Set down the records that follow exactly, every line of them.
--
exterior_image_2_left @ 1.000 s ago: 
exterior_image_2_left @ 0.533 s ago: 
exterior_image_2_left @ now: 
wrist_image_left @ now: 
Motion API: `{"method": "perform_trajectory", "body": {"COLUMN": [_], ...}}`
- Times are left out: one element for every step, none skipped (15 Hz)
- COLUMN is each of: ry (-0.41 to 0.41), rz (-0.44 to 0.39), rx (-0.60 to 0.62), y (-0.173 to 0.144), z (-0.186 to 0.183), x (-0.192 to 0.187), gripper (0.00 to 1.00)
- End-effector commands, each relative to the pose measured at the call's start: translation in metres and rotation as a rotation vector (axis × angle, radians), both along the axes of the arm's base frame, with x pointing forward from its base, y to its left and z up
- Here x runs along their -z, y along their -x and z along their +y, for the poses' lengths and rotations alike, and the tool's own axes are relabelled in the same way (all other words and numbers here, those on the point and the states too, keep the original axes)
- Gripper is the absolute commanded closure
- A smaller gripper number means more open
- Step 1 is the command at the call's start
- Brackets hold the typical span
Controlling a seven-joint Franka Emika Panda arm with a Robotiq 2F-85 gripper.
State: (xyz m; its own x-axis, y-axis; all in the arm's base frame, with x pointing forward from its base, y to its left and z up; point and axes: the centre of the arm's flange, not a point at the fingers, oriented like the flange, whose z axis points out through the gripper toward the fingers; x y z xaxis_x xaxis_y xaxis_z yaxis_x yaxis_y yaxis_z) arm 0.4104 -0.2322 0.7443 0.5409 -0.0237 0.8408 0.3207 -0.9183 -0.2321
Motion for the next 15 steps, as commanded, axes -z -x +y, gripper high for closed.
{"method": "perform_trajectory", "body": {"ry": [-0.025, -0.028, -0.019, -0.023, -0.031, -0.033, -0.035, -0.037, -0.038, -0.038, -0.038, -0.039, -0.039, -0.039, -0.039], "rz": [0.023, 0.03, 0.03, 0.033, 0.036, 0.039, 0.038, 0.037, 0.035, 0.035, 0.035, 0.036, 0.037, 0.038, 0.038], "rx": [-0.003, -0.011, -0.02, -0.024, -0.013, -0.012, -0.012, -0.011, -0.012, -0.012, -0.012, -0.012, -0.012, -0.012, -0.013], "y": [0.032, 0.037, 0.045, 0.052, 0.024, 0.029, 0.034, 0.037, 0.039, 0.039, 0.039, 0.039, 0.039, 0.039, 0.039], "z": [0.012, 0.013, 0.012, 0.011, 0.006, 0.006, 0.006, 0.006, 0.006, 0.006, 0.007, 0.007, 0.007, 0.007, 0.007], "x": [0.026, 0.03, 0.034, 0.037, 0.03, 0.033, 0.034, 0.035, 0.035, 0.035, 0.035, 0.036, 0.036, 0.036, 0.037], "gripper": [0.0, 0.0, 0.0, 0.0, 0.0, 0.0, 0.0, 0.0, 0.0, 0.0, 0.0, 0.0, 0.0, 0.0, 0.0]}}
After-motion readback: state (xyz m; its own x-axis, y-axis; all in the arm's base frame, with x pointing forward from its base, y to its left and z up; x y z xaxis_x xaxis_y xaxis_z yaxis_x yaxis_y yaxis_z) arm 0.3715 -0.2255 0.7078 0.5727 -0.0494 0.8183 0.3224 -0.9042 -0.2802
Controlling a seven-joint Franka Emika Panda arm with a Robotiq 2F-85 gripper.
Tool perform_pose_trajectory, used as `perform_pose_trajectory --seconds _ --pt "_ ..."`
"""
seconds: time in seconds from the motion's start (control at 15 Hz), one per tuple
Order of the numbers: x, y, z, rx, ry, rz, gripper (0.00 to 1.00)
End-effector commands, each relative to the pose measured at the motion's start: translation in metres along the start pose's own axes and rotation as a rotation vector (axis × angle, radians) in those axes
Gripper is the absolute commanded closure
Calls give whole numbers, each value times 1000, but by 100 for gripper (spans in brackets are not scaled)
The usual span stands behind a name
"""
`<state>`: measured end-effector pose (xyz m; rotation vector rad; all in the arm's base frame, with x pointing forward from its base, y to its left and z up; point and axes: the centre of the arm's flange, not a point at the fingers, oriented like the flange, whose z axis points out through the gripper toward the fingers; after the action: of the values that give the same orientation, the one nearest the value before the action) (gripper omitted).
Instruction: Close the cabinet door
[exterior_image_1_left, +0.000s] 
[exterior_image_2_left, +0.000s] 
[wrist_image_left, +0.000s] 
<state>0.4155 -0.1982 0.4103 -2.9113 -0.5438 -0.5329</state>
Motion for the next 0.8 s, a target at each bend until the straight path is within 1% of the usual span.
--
● Worked solution
exterior_image_2_left @ 1.000 s ago: 
exterior_image_2_left @ 0.533 s ago: 
exterior_image_2_left @ now: 
wrist_image_left @ now: 
Motion API: `{"method": "perform_trajectory", "body": {"COLUMN": [_], ...}}`
- Times are left out: one element for every step, none skipped (15 Hz)
- COLUMN is each of: ry (-0.41 to 0.41), rz (-0.44 to 0.39), rx (-0.60 to 0.62), y (-0.173 to 0.144), z (-0.186 to 0.183), x (-0.192 to 0.187), gripper (0.00 to 1.00)
- End-effector commands, each relative to the pose measured at the call's start: translation in metres and rotation as a rotation vector (axis × angle, radians), both along the axes of the arm's base frame, with x pointing forward from its base, y to its left and z up
- Here x runs along their -z, y along their -x and z along their +y, for the poses' lengths and rotations alike, and the tool's own axes are relabelled in the same way (all other words and numbers here, those on the point and the states too, keep the original axes)
- Gripper is the absolute commanded closure
- A smaller gripper number means more open
- Step 1 is the command at the call's start
- Brackets hold the typical span
Controlling a seven-joint Franka Emika Panda arm with a Robotiq 2F-85 gripper.
State: (xyz m; its own x-axis, y-axis; all in the arm's base frame, with x pointing forward from its base, y to its left and z up; point and axes: the centre of the arm's flange, not a point at the fingers, oriented like the flange, whose z axis points out through the gripper toward the fingers; x y z xaxis_x xaxis_y xaxis_z yaxis_x yaxis_y yaxis_z) arm 0.4104 -0.2322 0.7443 0.5409 -0.0237 0.8408 0.3207 -0.9183 -0.2321
Motion for the next 15 steps, as commanded, axes -z -x +y, gripper high for closed.
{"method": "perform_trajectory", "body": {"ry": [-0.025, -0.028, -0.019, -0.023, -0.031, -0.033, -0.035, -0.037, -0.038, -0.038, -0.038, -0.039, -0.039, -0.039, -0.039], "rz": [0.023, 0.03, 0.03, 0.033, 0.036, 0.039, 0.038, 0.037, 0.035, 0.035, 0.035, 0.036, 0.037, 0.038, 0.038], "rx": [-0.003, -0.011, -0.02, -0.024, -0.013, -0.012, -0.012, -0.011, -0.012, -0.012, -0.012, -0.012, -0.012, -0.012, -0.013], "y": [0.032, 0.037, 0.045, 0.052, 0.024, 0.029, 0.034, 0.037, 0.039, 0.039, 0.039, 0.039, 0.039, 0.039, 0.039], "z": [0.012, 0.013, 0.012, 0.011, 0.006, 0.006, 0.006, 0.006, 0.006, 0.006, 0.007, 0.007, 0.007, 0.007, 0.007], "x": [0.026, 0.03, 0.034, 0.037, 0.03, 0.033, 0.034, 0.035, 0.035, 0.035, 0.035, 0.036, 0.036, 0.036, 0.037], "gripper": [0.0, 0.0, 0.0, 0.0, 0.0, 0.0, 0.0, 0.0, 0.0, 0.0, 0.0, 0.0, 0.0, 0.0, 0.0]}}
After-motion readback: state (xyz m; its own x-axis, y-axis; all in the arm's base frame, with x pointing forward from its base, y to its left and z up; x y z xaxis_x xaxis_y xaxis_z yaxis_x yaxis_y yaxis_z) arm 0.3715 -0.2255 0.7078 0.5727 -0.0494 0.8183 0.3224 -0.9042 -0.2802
Controlling a seven-joint Franka Emika Panda arm with a Robotiq 2F-85 gripper.
Tool perform_pose_trajectory, used as `perform_pose_trajectory --seconds _ --pt "_ ..."`
"""
seconds: time in seconds from the motion's start (control at 15 Hz), one per tuple
Order of the numbers: x, y, z, rx, ry, rz, gripper (0.00 to 1.00)
End-effector commands, each relative to the pose measured at the motion's start: translation in metres along the start pose's own axes and rotation as a rotation vector (axis × angle, radians) in those axes
Gripper is the absolute commanded closure
Calls give whole numbers, each value times 1000, but by 100 for gripper (spans in brackets are not scaled)
The usual span stands behind a name
"""
`<state>`: measured end-effector pose (xyz m; rotation vector rad; all in the arm's base frame, with x pointing forward from its base, y to its left and z up; point and axes: the centre of the arm's flange, not a point at the fingers, oriented like the flange, whose z axis points out through the gripper toward the fingers; after the action: of the values that give the same orientation, the one nearest the value before the action) (gripper omitted).
Instruction: Close the cabinet door
[exterior_image_1_left, +0.000s] 
[exterior_image_2_left, +0.000s] 
[wrist_image_left, +0.000s] 
<state>0.4155 -0.1982 0.4103 -2.9113 -0.5438 -0.5329</state>
Motion for the next 0.8 s, a target at each bend until the straight path is within 1% of the usual span.

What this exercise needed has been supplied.